- WHAT YOU HAVE TO DO -
Out of the material that follows, write out exactly the lines from the line with "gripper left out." to the line with "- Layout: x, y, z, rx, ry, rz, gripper", both ends included, and no others.

- AVAILABLE RECORDS -
_ _ _ _ _ _ _

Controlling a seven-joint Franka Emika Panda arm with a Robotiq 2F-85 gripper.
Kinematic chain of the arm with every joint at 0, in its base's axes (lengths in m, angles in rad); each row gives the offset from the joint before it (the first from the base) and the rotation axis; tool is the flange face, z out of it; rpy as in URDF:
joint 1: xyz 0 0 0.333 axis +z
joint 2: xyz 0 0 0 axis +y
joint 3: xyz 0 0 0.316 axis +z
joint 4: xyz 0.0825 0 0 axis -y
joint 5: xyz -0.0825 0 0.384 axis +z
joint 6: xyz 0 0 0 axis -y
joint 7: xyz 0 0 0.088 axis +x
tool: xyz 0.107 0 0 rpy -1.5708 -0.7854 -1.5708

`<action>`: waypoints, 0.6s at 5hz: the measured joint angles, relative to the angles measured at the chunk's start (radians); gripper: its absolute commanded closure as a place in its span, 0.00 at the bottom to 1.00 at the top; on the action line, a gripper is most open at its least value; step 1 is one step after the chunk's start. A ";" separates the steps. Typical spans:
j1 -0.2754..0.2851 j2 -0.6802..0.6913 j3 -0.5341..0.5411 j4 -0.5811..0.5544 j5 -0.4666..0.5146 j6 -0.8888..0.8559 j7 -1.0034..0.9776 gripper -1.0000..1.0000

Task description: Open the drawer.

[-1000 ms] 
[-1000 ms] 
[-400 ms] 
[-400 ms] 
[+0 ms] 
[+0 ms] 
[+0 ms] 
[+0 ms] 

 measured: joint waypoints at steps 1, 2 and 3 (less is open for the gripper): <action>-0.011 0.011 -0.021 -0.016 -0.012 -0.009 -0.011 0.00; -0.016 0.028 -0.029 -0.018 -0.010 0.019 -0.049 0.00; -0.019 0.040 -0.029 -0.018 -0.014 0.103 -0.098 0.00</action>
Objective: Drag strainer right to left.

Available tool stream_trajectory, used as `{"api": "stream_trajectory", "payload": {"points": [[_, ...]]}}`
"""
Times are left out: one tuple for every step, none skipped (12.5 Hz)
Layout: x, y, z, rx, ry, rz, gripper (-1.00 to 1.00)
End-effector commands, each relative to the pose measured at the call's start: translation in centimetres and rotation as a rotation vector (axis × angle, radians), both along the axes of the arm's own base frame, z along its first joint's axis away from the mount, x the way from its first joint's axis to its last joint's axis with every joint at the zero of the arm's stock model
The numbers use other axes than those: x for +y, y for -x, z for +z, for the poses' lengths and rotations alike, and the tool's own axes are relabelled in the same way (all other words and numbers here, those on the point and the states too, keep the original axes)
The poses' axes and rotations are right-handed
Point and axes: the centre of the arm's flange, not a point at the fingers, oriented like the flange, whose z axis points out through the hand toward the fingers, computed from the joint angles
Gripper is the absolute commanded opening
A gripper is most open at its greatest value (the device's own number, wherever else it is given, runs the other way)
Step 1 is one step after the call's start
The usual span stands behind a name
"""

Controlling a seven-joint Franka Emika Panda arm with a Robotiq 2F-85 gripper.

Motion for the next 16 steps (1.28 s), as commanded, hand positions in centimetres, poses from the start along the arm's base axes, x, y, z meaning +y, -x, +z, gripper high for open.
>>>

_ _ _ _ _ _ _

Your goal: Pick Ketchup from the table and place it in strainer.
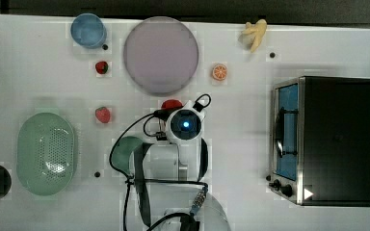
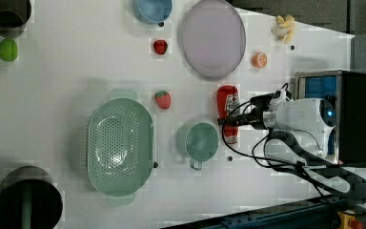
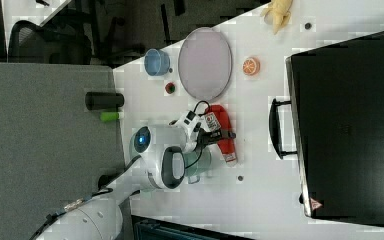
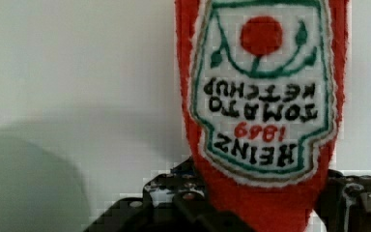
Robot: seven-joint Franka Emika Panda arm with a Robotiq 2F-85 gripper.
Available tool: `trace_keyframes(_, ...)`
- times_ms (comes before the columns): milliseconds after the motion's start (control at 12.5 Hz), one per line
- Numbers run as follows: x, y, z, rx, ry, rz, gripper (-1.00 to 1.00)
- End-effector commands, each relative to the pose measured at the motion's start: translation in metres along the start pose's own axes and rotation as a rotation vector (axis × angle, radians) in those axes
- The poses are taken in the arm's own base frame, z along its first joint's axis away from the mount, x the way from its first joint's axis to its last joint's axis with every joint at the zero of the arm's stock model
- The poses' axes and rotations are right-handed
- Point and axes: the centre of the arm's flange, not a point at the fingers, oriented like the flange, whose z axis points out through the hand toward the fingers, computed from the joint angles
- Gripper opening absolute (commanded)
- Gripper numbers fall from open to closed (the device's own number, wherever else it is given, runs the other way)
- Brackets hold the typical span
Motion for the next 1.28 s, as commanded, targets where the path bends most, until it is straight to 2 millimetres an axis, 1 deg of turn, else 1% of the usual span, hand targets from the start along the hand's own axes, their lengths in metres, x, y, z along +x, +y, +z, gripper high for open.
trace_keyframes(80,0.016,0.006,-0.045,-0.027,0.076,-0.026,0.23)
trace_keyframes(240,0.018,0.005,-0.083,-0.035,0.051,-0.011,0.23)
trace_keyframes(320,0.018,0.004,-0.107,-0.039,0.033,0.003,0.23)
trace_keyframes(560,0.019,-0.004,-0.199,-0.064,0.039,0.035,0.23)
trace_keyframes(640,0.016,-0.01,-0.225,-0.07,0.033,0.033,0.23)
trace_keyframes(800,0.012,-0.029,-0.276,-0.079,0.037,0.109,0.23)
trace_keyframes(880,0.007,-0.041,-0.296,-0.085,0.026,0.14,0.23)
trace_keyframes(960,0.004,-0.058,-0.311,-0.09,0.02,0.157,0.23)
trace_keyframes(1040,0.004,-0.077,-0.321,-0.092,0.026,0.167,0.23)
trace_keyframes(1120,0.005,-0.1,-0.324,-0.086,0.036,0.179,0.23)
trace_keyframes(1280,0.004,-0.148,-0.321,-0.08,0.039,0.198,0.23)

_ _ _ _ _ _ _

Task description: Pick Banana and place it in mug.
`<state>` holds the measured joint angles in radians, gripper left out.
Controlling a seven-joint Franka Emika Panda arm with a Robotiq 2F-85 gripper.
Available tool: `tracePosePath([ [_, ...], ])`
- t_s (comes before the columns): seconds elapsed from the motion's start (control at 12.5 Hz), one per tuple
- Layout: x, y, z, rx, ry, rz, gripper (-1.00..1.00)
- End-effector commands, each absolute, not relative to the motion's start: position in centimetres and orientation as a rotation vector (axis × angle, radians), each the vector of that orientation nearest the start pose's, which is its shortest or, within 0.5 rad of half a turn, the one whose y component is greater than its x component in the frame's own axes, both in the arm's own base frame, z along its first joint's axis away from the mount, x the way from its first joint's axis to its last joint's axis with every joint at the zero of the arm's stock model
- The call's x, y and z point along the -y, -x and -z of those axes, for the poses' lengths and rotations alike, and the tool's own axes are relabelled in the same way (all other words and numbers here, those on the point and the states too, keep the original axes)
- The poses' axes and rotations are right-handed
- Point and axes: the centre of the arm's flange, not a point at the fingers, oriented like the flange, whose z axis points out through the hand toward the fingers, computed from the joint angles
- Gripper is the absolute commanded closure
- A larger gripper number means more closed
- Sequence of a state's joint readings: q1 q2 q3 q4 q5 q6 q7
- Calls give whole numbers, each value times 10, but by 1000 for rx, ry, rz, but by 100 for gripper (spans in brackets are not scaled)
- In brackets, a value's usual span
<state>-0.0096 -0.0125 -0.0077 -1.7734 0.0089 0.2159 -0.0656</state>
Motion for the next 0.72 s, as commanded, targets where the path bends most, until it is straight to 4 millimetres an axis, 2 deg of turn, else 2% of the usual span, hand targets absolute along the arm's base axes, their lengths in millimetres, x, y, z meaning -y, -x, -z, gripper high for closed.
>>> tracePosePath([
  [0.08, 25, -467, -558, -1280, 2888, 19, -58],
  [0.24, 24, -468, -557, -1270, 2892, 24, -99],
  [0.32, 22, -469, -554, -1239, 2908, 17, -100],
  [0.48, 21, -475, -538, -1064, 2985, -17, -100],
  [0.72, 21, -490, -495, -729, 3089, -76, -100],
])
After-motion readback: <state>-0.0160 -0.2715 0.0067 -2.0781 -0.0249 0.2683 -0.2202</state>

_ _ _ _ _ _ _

- RESPONSE AREA -
`<state>` holds the measured joint angles in radians, gripper left out.
Controlling a seven-joint Franka Emika Panda arm with a Robotiq 2F-85 gripper.
Available tool: `tracePosePath([ [_, ...], ])`
- t_s (comes before the columns): seconds elapsed from the motion's start (control at 12.5 Hz), one per tuple
- Layout: x, y, z, rx, ry, rz, gripper (-1.00..1.00)

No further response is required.